Ein Jahr Patriarch Kyrill I.

Neues Selbstbewusstsein

Er boykottiert die neue Spitzenrepräsentantin der deutschen Protestanten und schmiedet zur Verteidigung konservativer Werte ein Bündnis mit dem Vatikan. Seit Amtsantritt des charismatischen Kyrill I. am 1. Februar 2009 strotzt Russlands orthodoxe Kirche vor neuem Selbstbewusstsein - manchmal sogar gegenüber dem Kreml.

Autor/in:
Oliver Hinz
Kyrill I.: Seit 2009 der Moskauer Patriarch (epd)
Kyrill I.: Seit 2009 der Moskauer Patriarch / ( epd )

Kalte Schulter für die neue Ratsvorsitzende der Evangelischen Kirche in Deutschland (EKD), Margot Käßmann, aber Schmeicheleien für Papst Benedikt XVI. - Der Moskauer Patriarch Kyrill I. hat in seinem ersten Jahr an der Spitze der russisch-orthodoxen Kirche klare Akzente gesetzt.

Das Oberhaupt von weltweit 150 Millionen russisch-orthodoxen Christen kann bereits eine Reihe von Erfolgen vorweisen. Staatspräsident Dmitri Medwedew erfüllte nach Gesprächen unter vier Augen gleich drei zentrale Patriarchenwünsche. Mit einem Pilotprojekt ebnete er der Wiedereinführung des Religionsunterrichts an Schulen den Weg. Auch den Ausbau der bislang bescheidenen Militärseelsorge ordnete der Kremlchef an. Und erst vor wenigen Wochen erreichte Kyrill das Versprechen, dass die Kirche fast ihr gesamtes zu Sowjetzeiten enteignetes Eigentum zurückbekommt.

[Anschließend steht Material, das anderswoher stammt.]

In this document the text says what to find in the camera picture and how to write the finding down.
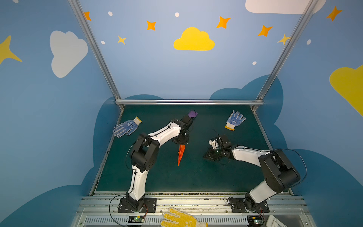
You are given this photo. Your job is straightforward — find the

Großen Respekt genießt der Patriarch bei vielen Russen besonders wegen seines souveränen und bisweilen humorvollen Auftretens. Vor Fernsehpublikum scherzte er etwa über seine Aversion gegen das Klavierspielen und lobte seine selbstgemachten Frikadellen. In der "Elite-Rangliste" des staatlichen Meinungsforschungsinstituts VCIOM landete Kyrill I. im Dezember auf Platz vier - höher stufte die Bevölkerung nur Ministerpräsident Wladimir Putin, Präsident Medwedew und eine Musikerin ein.

"Er ist ein sehr guter Organisator"
Auch der langjährige katholische Moskauer Erzbischof Tadeusz Kondrusiewicz bewundert den "enormen Enthusiasmus", mit dem Kyrill I. die größte orthodoxe Nationalkirche leitet. "Er ist ein sehr guter Organisator, sehr aktiv, gut vorbereitet, sehr beredt und beliebt, nicht nur in Russland, sondern weltweit bekannt, eine echte Führungspersönlichkeit", sagte der heutige Minsker Erzbischof der Katholischen Nachrichten-Agentur (KNA). Der Patriarch habe seiner Kirche einen neuen Schub geben. Auch die Beziehungen zur katholischen Kirche hätten sich stark entwickelt - die Standpunkte des Patriarchen deckten sich in theologischen Fragen fast vollständig mit denen von Benedikt XVI. Einen Zeitplan für eine historische Begegnung der Oberhäupter beider seit rund tausend Jahren getrennten Kirchen gebe es allerdings noch nicht.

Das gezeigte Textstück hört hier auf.